Violence and Injury Prevention Program
The Injury and Violence Prevention Program works with state and local partners to help Tennessee communities implement evidence-based injury and violence prevention programs. The program provides the following:
- Injury data to community groups and the public to assist them in their injury and violence prevention program design and development
- Technical assistance related to program implementation and evaluation
- Provision of child safety seats
- Education and training on Injury and violence topics
Injury is a major public health problem across the U.S. and in Tennessee. It is the leading cause of death among children and young adults, and leads to an overwhelming 132 thousand years of potential life lost (YPLL) due to death before the age of 75 in the state of Tennessee from one year alone. While fatal injuries are tragic, they represent only a small portion of the actual burden of injury in our population. Thousands of Tennesseans face disability and chronic pain for the rest of their lives due to injuries that are often predictable and preventable.
Injuries in Tennessee caused 5,219 deaths, 35,908 hospitalizations and 640,419 emergency department visits in 2014.
Each day in Tennessee there is approximately 14 deaths due to injuries, 98 hospitalizations for treatment of an injury, and 1754 visits to an emergency room for an injury.
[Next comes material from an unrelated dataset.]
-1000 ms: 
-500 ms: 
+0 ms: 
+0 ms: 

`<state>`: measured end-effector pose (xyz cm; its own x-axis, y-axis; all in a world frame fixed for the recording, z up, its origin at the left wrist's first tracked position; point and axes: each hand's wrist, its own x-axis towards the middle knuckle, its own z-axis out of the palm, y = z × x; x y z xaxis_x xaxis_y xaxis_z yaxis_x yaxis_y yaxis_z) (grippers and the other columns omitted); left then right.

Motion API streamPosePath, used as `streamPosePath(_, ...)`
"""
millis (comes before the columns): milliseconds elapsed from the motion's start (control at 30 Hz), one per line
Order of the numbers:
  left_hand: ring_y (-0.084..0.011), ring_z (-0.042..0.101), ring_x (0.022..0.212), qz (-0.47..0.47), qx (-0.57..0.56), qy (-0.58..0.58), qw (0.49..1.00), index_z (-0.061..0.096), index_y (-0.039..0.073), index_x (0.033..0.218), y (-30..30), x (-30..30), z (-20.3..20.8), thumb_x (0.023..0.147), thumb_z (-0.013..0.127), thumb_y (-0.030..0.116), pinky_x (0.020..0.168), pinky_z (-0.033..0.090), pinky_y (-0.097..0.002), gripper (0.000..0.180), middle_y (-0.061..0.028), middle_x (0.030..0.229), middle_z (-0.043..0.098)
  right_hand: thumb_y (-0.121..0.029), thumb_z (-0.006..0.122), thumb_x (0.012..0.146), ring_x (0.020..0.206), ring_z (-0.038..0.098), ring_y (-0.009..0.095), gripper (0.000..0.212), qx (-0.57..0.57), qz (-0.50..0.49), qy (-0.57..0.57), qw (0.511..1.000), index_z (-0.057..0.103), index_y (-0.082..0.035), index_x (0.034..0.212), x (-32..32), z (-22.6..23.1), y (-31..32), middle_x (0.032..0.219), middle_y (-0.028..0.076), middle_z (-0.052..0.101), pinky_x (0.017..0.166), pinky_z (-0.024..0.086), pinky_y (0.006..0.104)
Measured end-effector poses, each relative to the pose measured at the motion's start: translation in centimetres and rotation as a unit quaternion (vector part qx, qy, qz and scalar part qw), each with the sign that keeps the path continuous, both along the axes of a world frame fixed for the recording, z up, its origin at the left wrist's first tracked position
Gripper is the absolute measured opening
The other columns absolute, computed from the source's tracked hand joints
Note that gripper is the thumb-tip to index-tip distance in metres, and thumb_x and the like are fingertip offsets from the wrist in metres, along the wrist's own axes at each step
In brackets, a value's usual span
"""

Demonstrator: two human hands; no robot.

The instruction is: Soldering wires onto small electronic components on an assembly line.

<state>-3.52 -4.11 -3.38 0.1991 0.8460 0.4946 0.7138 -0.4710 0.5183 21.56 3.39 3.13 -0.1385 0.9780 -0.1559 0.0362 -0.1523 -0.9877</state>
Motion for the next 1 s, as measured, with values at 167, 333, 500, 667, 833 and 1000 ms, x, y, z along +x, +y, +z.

Unintentional injury is the number one cause of death for Tennesseans, ages 1-44.
Prescription drug overdose is the number one cause of injury death in Tennessee followed by motor vehicle crashes.
Violence is the intentional use of power or force against oneself or another person. Examples of violence include suicide, homicide and sexual assault.
Suicide was the 2nd leading cause of death for Tennesseans age 25-34 and the 3rd leading cause of death for ages 15-24 in 2014.
In 2014, homicide accounted for 379 deaths in Tennessee.
There were 5,534 sexual assaults reported in Tennessee in 2014.
Both injuries and violence are preventable.